A single number is all that's needed: how many lines in the data contain the string "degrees".
####################
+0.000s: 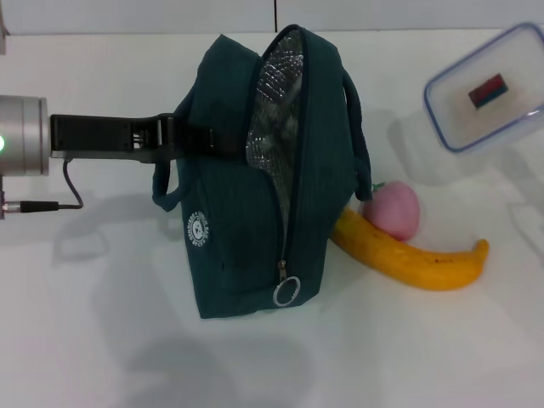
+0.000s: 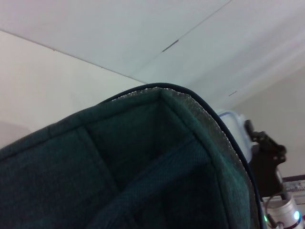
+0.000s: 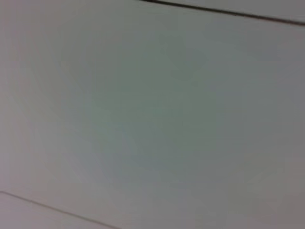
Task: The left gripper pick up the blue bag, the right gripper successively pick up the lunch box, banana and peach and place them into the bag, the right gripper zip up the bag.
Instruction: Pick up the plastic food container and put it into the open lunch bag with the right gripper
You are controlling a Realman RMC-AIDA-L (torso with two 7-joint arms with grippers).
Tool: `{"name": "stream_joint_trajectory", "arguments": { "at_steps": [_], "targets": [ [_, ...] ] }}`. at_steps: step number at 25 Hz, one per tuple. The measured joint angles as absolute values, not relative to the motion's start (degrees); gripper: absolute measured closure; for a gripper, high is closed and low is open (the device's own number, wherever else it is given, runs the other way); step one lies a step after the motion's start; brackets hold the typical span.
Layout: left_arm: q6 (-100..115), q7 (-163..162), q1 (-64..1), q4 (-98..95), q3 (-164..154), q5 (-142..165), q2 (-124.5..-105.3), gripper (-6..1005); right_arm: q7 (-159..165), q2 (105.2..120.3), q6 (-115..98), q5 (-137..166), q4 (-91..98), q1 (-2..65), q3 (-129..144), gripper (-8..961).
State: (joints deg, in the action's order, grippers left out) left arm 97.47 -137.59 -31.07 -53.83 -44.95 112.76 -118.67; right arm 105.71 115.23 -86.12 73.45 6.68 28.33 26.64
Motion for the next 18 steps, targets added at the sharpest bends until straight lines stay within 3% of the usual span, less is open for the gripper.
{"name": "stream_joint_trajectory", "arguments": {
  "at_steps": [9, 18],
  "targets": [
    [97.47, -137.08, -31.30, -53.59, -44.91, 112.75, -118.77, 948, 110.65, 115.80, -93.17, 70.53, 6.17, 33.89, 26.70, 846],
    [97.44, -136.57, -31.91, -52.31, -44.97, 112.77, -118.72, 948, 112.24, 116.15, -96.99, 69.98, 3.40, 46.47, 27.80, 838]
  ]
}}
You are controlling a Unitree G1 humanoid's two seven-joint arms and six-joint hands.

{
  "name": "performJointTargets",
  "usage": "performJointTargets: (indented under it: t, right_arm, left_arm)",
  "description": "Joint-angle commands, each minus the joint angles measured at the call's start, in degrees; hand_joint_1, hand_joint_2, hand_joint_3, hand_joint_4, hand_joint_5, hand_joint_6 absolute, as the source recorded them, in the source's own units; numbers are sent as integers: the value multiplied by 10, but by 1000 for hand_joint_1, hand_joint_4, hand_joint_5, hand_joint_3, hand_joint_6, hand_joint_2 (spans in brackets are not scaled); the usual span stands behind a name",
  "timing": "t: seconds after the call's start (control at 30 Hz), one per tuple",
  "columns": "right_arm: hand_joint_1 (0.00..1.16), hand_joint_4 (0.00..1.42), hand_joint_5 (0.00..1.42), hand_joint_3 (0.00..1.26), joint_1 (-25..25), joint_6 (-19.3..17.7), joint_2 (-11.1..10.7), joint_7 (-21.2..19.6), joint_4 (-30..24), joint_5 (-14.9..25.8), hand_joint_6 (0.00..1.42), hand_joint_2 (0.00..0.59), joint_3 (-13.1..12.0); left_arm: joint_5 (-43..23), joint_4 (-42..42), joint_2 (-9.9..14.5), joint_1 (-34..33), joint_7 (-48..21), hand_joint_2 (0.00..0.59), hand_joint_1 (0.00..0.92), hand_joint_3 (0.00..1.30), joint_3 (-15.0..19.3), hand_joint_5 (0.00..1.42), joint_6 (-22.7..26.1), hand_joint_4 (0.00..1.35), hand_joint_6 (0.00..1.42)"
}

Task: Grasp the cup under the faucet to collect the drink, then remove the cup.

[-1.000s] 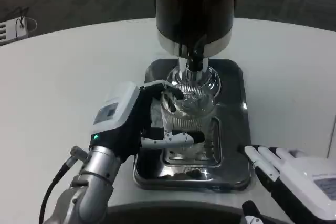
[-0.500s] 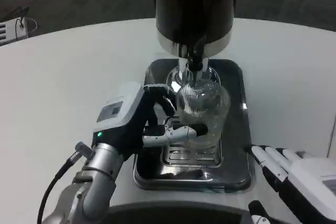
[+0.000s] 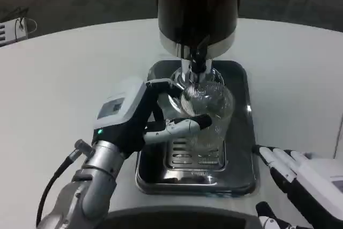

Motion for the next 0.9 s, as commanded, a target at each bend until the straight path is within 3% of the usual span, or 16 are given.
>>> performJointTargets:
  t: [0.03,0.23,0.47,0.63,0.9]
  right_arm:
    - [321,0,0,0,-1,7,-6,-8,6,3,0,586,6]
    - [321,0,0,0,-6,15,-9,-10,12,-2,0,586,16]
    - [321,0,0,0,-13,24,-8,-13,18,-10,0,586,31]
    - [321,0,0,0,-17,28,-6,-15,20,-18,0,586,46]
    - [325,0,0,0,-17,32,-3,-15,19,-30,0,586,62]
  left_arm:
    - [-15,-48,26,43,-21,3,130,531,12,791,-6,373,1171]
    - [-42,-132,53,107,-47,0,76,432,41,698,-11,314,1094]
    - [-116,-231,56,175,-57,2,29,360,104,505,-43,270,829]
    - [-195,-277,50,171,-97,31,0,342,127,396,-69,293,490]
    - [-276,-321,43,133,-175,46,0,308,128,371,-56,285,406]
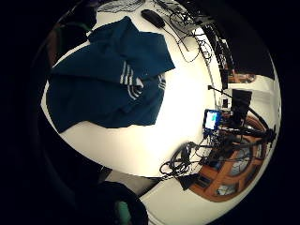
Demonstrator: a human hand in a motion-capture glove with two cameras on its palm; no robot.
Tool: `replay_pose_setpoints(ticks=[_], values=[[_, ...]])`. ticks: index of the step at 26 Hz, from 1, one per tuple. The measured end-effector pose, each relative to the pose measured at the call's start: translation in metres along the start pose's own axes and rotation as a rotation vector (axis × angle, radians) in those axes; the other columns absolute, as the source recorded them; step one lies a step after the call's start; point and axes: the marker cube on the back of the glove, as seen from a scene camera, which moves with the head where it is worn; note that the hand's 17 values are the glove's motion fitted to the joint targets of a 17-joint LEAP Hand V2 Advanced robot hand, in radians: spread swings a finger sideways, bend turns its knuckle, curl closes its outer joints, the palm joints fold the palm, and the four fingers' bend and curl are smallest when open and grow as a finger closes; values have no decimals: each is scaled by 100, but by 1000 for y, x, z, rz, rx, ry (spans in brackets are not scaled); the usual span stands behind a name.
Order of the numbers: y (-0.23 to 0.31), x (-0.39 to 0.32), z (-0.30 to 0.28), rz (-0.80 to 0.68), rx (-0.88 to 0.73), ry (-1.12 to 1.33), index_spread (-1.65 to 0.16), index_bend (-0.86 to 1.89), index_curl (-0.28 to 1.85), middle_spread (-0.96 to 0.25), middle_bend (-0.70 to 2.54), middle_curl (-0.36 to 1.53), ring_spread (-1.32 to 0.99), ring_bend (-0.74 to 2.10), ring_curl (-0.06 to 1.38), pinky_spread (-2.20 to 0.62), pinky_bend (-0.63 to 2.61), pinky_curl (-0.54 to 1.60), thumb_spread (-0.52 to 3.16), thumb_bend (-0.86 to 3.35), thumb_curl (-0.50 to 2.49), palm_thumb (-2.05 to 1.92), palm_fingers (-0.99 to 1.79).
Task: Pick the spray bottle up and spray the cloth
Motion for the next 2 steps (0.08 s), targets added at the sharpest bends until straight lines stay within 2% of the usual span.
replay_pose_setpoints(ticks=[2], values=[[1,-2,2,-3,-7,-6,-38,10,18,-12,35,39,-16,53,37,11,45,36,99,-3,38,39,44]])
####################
EXERCISE RESULT
2